Which is how I found myself two hours later in a big meeting with all the brass in a dress uniform (which I didn’t know I had.) It turned out that I was more right than I had expected. Prometheus had located nearly 400 possible alien base locations so far, and was finding more every day. The Brazilian Amazon had one of the highest concentrations of them in the world with 56 possible locations found so far. Many of the Brazilian officers started to get panicky, but the General just got a grim look and started putting his people to work while he asked rapid fire questions. After that, our forces being recalled was never mentioned again, and we were told to get ready to move out again in the morning.

I got back to our motorhome and told everyone in the main room the good news. I didn’t see Lena anywhere, so I decided to check up on her. She opened the door and looked a bit surprised and embarrassed (she tells me that it was because she was in a t-shirt and shorts and I was in a full dress uniform.) “I just wanted to check and see how you were doing.”

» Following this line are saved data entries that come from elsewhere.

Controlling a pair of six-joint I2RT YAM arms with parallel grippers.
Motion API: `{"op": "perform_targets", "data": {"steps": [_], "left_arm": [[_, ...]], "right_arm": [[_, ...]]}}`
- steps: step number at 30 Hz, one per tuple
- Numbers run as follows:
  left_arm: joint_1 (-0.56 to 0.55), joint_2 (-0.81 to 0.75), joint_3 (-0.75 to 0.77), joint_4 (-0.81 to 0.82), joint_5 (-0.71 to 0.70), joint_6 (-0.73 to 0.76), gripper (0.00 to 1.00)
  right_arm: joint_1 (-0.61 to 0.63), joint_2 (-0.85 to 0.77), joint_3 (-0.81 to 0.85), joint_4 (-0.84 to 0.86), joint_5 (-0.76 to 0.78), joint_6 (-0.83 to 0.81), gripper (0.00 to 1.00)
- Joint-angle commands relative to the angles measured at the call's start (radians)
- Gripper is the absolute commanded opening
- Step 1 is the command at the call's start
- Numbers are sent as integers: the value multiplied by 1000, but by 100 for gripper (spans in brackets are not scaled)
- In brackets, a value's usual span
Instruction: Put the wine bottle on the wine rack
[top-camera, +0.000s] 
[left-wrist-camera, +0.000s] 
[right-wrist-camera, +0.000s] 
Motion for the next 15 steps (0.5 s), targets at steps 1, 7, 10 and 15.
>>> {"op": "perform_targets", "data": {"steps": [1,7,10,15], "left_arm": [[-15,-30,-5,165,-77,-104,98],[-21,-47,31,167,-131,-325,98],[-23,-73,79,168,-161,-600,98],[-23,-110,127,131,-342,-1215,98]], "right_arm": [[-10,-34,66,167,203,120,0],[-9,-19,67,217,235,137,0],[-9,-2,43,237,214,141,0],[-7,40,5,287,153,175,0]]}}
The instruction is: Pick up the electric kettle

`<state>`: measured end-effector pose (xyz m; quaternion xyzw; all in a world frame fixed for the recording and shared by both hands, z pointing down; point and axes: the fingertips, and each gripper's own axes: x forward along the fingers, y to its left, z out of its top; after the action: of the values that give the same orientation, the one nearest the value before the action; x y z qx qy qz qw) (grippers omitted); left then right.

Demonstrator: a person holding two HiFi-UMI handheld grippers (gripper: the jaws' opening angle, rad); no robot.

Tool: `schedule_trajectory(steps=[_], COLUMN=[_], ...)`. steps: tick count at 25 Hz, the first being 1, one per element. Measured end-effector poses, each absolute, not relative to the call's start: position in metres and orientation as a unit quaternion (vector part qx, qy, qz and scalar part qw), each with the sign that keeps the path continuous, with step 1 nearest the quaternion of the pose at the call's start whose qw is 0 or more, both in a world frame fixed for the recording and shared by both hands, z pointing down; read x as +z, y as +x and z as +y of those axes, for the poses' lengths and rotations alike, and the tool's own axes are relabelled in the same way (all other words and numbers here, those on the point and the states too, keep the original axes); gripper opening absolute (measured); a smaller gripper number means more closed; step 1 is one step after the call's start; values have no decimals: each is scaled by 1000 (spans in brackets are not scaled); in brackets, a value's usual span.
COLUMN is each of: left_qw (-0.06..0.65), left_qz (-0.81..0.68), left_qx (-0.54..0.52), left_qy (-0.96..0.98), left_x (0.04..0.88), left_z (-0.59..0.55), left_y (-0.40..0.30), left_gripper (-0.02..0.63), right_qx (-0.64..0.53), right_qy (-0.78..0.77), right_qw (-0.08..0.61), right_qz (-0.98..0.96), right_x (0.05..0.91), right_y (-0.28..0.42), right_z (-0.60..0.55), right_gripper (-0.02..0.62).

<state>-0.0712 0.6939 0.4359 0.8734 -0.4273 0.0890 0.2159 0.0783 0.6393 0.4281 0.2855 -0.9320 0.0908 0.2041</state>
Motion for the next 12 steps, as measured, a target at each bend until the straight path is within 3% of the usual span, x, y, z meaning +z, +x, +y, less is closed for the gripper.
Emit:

“My shoulder and leg are still a bit sore but I am ready to go as soon as we get the word.”

“Well, I just got back from a big meeting with the brass, and the word is we are going out in the morning.”

“That would explain the uniform, but when did you get promoted to full lieutenant?”

“As far as I know, I haven’t. What gave you that idea?”

“Because you have first lieutenant’s bars on your uniform.”

“I didn’t even know that I had this until Sniper told me to check my closet. Must have been a mix up or something.” I took off my jacket and looked at it, and sure enough the lieutenant’s bars were wrong. “I’ll get these fixed when we get back home. Hopefully I won’t be needing to wear this again before we get back. Anyway, if you’re doing well why aren’t you out there with everyone else?”

“I got tired of the tired of being the center of attention. I just came back her for some quiet time.”

“Am I intruding then?”

“No you’re not. I can handle people one at a time, just not the whole crowd at once.”

“Well I just needed to make sure that you are OK. If you need anything, just let me know, anytime day or night.”

“I’m fine, but I will let you know if I need anything.”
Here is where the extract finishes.